Violet took a deep breath. She didn’t know much about computers, but she knew about optimism and how it could help things.
“Well, look on the bright side,” she said. “At least it’s not Graygrunge.”
Rez’s fingers paused over the keyboard. He looked up at her. His eyes were filled with the bright fever of focused intensity.
And they were filled with something else, too, an emotion she wasn’t used to seeing there:
Fear.
“Thing is, Violet, I’m between 96.8 and 97.4 percent certain that that’s exactly what it is.”
3
Graygrunge
The tunnels.
Violet shuddered anew each time the words formed in her mind. She and Rez had arrived here mere seconds ago, and she was already creeped out.
If anybody ever needed raw material for a nightmare, this would be a great place to start, she thought grimly. The tunnels.

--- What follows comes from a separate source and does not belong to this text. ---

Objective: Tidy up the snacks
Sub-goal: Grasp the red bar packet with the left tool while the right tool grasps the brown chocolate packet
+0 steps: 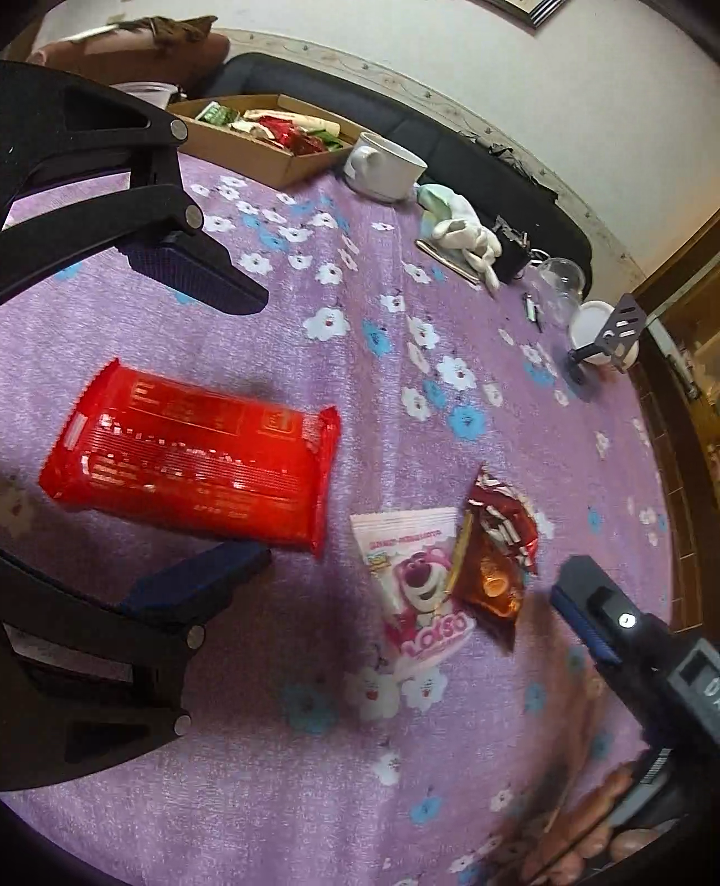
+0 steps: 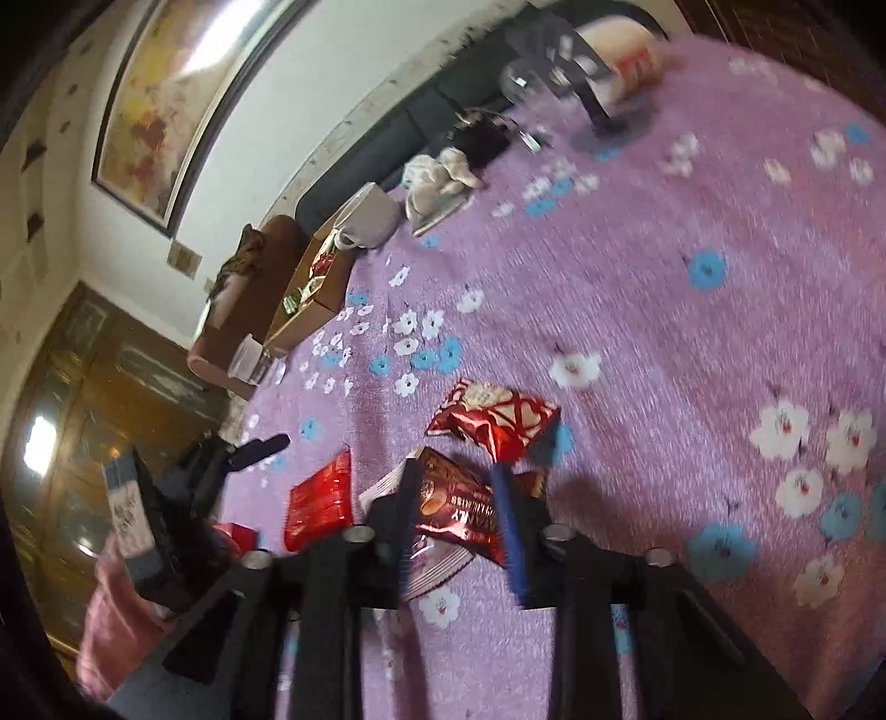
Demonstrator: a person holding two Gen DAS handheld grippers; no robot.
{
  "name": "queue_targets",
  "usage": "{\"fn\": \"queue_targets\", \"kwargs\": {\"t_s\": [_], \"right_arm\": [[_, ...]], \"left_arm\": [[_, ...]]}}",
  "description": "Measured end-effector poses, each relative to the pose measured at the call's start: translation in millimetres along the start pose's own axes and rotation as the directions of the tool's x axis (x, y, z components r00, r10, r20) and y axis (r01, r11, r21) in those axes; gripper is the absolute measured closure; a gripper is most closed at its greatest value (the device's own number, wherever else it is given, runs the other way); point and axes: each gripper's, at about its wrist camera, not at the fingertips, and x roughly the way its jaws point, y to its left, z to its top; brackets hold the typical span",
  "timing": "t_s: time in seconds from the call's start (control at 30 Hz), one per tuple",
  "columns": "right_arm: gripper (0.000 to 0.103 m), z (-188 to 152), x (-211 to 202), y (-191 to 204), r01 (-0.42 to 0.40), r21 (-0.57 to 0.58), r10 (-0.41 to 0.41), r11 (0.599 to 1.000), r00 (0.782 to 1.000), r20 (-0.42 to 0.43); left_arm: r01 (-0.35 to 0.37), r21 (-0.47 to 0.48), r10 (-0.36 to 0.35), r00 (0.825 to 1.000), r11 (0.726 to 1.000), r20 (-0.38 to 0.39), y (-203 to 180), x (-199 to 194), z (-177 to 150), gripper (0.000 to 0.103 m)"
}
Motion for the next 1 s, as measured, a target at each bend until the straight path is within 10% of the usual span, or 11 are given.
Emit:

She’d been in this dank, dark, and altogether unpleasant place before. She knew what it looked like and felt like. But knowing those things didn’t make the ick factor any less intense. If anything, it worked in the other direction—because she knew that as bad as it was in the beginning, it was only going to get worse.
A lot worse.
“Rez?” she whispered.
“Yeah. What?”
“Nothing.”
She’d just wanted to hear his voice, to reassure herself that the hunched-over shape that moved a few steps ahead of her was really Rez and not, say, some ghostly hump of something-or-other that was going to turn around any second and devour her.